_What you will do_: From the records below, copy out exactly the lines from the one containing "- Values have" to the one containing "Spatial labels for", both included. Add nothing else.

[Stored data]
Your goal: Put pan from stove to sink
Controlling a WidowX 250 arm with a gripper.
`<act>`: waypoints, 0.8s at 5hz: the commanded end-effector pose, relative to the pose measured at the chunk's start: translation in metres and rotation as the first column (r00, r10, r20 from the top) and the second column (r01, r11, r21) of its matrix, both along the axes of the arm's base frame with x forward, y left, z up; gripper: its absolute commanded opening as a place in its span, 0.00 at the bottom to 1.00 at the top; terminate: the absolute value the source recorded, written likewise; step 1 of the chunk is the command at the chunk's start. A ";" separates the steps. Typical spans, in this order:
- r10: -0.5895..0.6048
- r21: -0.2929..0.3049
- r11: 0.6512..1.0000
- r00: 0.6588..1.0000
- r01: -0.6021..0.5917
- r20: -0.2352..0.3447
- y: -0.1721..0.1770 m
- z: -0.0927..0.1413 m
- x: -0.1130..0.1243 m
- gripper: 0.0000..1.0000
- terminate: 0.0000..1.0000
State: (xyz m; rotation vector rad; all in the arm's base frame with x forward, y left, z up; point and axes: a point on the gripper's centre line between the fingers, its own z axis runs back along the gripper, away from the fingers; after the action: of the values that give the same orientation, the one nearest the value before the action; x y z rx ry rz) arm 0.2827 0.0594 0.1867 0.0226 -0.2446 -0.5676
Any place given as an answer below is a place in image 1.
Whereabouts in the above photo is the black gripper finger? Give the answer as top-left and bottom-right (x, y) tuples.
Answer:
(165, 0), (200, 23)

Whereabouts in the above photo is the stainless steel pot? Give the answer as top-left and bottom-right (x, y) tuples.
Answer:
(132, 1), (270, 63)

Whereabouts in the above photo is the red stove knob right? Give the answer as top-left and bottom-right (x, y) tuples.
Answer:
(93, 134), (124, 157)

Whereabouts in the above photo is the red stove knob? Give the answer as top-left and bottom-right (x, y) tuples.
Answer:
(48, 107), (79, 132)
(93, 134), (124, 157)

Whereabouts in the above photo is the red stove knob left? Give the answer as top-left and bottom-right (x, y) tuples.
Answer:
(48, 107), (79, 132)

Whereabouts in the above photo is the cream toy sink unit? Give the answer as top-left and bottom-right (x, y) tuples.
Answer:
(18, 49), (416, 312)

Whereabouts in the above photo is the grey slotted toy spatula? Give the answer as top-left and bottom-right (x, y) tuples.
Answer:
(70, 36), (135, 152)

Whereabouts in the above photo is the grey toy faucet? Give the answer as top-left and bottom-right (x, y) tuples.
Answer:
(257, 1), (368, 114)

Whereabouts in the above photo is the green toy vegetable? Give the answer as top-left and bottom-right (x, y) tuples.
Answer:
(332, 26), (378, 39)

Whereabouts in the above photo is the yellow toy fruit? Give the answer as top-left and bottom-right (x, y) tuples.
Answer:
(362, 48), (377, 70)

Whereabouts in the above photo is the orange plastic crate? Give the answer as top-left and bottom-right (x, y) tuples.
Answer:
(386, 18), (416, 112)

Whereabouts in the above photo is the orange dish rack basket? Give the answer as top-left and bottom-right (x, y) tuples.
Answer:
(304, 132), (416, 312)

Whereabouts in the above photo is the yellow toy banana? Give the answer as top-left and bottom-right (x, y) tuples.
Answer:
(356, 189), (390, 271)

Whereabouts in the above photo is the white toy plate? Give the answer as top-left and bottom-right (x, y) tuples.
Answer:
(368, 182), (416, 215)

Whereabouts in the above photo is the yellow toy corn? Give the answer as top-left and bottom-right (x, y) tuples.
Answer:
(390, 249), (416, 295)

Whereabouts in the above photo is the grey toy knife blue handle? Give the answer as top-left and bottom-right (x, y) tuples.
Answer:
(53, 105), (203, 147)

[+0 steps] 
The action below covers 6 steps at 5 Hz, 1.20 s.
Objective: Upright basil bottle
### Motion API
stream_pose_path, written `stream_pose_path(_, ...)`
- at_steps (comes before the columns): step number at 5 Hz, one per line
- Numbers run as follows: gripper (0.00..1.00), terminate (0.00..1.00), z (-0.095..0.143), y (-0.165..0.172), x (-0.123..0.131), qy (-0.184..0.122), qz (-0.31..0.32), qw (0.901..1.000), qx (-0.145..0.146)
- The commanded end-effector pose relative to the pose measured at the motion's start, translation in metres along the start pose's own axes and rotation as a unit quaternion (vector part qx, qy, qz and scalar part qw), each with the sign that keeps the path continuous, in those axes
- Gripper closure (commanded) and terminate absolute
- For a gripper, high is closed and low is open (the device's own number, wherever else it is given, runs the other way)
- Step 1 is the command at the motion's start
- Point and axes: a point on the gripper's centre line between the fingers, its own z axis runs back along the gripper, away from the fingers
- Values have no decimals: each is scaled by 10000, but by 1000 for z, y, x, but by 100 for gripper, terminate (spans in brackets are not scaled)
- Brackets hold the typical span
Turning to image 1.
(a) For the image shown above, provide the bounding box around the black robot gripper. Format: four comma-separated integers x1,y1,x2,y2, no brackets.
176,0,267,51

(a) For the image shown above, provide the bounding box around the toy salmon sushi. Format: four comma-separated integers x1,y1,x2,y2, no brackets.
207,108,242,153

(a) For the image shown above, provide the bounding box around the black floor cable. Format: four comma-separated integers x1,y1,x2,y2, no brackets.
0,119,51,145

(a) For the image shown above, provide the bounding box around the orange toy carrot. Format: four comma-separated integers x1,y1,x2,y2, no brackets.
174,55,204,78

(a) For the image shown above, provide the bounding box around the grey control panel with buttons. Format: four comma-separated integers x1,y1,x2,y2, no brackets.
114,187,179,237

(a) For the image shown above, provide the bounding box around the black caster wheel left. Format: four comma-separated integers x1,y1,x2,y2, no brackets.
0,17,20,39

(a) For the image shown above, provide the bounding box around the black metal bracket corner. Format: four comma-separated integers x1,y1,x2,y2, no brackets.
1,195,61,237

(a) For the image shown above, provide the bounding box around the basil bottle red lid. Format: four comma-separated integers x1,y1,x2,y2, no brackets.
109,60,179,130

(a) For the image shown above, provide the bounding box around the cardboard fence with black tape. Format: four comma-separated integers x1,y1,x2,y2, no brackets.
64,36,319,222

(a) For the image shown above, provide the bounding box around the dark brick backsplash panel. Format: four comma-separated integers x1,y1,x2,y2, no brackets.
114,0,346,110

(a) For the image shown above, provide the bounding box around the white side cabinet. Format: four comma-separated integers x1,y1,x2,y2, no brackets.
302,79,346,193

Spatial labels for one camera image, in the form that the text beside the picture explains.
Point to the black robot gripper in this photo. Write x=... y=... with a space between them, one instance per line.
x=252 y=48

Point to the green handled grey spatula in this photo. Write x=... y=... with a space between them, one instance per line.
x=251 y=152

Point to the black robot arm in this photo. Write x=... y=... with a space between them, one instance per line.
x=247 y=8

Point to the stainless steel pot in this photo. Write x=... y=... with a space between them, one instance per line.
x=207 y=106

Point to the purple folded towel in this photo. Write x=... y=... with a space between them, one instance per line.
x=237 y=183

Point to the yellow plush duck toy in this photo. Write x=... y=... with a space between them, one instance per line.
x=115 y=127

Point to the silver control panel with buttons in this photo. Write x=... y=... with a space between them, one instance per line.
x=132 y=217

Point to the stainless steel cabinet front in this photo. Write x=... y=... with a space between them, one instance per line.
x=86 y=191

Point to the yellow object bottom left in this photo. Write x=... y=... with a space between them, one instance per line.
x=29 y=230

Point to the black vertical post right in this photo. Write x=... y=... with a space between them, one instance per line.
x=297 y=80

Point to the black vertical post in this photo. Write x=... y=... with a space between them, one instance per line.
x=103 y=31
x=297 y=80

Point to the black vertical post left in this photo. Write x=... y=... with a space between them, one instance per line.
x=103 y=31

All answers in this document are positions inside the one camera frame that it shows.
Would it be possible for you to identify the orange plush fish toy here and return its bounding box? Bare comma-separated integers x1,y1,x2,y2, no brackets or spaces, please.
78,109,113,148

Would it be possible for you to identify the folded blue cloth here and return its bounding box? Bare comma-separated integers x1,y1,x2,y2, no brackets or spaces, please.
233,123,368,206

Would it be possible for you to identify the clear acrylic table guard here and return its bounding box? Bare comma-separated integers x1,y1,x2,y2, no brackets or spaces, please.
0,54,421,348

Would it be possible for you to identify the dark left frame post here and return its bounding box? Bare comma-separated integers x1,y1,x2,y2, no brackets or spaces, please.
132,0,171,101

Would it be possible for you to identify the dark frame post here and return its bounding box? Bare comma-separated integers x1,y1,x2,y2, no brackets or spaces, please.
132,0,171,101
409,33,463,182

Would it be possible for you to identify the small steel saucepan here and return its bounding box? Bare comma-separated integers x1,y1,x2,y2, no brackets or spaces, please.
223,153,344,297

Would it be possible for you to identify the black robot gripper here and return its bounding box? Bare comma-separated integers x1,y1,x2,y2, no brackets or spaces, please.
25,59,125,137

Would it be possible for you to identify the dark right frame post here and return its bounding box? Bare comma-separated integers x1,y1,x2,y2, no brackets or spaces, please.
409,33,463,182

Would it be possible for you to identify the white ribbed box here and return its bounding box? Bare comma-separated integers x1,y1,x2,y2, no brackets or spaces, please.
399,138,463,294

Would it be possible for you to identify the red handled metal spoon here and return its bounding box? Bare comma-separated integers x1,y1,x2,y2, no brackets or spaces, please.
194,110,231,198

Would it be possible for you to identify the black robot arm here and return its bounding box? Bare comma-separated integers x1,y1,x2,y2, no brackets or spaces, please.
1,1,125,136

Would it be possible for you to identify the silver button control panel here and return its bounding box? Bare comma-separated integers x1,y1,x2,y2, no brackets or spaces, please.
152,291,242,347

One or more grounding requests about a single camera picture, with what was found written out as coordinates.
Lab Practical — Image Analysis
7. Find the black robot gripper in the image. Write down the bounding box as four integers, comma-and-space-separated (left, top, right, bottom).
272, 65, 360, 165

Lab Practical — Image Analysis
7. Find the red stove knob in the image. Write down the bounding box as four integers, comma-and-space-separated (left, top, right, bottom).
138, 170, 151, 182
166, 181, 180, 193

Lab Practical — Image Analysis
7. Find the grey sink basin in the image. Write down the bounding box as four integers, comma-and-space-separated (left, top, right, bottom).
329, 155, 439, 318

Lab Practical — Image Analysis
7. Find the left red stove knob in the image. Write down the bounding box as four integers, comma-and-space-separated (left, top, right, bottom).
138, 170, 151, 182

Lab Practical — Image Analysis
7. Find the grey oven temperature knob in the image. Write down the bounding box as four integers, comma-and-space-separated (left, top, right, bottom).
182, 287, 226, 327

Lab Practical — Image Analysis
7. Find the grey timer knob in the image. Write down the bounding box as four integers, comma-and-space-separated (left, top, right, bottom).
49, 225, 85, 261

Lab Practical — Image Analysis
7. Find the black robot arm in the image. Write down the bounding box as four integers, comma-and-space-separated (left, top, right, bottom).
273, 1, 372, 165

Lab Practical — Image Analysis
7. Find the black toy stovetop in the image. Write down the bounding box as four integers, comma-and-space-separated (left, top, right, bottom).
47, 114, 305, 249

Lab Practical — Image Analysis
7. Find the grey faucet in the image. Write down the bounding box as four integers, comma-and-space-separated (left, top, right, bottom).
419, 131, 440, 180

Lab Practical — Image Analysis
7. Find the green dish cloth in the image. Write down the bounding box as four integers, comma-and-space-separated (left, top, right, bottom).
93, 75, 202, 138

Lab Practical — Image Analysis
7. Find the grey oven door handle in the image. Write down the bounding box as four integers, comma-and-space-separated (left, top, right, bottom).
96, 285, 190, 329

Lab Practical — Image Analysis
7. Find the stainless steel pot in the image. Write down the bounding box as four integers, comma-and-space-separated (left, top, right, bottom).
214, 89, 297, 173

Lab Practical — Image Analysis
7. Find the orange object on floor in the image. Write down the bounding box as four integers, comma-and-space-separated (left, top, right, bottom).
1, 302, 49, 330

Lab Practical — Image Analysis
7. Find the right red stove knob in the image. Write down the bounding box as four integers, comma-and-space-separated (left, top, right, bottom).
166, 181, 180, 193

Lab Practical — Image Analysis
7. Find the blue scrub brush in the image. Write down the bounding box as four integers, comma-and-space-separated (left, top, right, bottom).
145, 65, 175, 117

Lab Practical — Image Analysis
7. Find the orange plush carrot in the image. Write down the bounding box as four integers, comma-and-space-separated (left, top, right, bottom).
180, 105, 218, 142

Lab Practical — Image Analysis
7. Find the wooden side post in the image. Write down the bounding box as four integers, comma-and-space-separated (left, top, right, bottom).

_Result_:
- Values have no decimals: each is scaled by 10000, but by 1000 for z, y, x, but by 100 for gripper, terminate (spans in brackets are not scaled)
- Brackets hold the typical span
Turning to image 1.
(a) For the image shown above, provide the bounding box around the black robot gripper. Format: four comma-separated integers x1,y1,x2,y2, no brackets.
176,0,267,51

(a) For the image shown above, provide the bounding box around the toy salmon sushi. Format: four comma-separated integers x1,y1,x2,y2, no brackets.
207,108,242,153

(a) For the image shown above, provide the bounding box around the black floor cable. Format: four comma-separated integers x1,y1,x2,y2, no brackets.
0,119,51,145

(a) For the image shown above, provide the bounding box around the orange toy carrot. Format: four comma-separated integers x1,y1,x2,y2, no brackets.
174,55,204,78

(a) For the image shown above, provide the bounding box around the grey control panel with buttons. Format: four comma-separated integers x1,y1,x2,y2, no brackets.
114,187,179,237

(a) For the image shown above, provide the bounding box around the black caster wheel left. Format: four comma-separated integers x1,y1,x2,y2, no brackets.
0,17,20,39

(a) For the image shown above, provide the bounding box around the black metal bracket corner. Format: four comma-separated integers x1,y1,x2,y2, no brackets.
1,195,61,237

(a) For the image shown above, provide the bounding box around the basil bottle red lid. Format: four comma-separated integers x1,y1,x2,y2, no brackets.
109,60,179,130

(a) For the image shown above, provide the bounding box around the cardboard fence with black tape. Format: four comma-separated integers x1,y1,x2,y2, no brackets.
64,36,319,222

(a) For the image shown above, provide the bounding box around the dark brick backsplash panel. Format: four comma-separated integers x1,y1,x2,y2, no brackets.
114,0,346,110

(a) For the image shown above, provide the bounding box around the white side cabinet. Format: four comma-separated integers x1,y1,x2,y2, no brackets.
302,79,346,193

Spatial labels for one camera image, in the form that the text beside the picture explains.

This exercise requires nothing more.